Pos Kota
- Type: Daily newspaper
- Format: Broadsheet
- Owner: PT Media Antarkota Jaya
- Founder(s): Harmoko, Jahja Surjawinata, Tahar S. Abiyasa, Pansa Tampubolon
- Founded: April 15, 1970
- Language: Indonesian
- Headquarters: Jakarta
- City: Jakarta
- Country: Indonesia
- Website: www.poskota.co.id

= Pos Kota =

Newspaper from Indonesia

Pos Kota (The City Post) is an Indonesia daily newspaper published in Jakarta, published by PT Media Antarkota Jaya since 1970. Generally, the newspaper contains local, crime, and society news, as well as sports and entertainment news targeted for the mid-lower society. One distinctive feature of the newspaper is the conspicuous and irregular layout.

==History==
Pos Kota was founded by the former Minister of Information during the New Order, Harmoko, and several partners, including John Surjawinata, Tahar S. Abiyasa, and Pansa Tampubolon.

Before that, Harmoko made a survey in several places in Jakarta, such as Tanjung Priok, Jatinegara, Tanah Abang, and Senen. The survey found that people want the news relating to the real problems in their daily lives. Therefore, Pos Kota news content are ranging from crime, law, sexuality, and sports news. Pos Kota was first published on 15 April 1970 with 3,500 copies and got a good reception so that a few months later the circulation rose into 30.000-60.000 copies per month.

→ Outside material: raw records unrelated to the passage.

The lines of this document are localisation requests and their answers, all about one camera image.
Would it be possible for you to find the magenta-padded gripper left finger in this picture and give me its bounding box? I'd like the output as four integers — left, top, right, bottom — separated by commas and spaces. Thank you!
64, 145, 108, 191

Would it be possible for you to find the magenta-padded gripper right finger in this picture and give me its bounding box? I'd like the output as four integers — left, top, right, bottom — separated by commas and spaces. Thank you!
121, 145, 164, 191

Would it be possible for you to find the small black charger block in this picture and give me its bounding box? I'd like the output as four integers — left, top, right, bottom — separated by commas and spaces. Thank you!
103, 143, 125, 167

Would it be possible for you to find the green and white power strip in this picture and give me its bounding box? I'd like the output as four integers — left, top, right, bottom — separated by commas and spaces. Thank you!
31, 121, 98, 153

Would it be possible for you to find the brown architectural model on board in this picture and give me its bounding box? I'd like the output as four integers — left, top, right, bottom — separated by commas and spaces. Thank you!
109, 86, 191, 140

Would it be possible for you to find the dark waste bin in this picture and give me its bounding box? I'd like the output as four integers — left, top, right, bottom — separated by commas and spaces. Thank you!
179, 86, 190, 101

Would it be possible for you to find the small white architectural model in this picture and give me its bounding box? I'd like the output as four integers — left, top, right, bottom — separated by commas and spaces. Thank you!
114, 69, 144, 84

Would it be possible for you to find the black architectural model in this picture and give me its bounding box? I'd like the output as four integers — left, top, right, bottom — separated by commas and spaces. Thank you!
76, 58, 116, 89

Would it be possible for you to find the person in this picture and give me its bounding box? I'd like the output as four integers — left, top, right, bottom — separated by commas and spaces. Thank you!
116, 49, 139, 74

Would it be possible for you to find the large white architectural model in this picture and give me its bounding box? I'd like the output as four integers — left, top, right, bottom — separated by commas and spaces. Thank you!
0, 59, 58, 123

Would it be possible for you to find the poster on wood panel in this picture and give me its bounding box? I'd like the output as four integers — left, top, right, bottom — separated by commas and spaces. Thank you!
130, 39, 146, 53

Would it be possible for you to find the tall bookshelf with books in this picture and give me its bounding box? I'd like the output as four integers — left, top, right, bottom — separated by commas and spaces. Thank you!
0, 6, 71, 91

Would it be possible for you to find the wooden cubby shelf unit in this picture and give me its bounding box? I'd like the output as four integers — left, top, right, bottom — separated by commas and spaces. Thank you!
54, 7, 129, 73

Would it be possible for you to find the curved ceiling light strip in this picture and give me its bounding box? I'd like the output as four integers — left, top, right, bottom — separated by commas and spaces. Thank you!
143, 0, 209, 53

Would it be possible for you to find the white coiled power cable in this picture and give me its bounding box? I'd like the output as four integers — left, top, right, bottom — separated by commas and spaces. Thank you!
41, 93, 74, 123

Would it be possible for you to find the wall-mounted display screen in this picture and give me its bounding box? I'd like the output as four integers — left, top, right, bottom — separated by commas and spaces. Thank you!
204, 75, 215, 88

In 1999, Pos Kota published digital versions, named Pos Kota Online, and began targeting business sector as its market share. In its development, Pos Kota also covered political issues in its news coverage.

In May–June 2005, Cakram magazine published the results of Nielsen Media Research survey, which puts Pos Kota as the Indonesia's biggest-selling newspaper, with a circulation of 600,000 and 2,551 readers, thus defeating the national daily Kompas.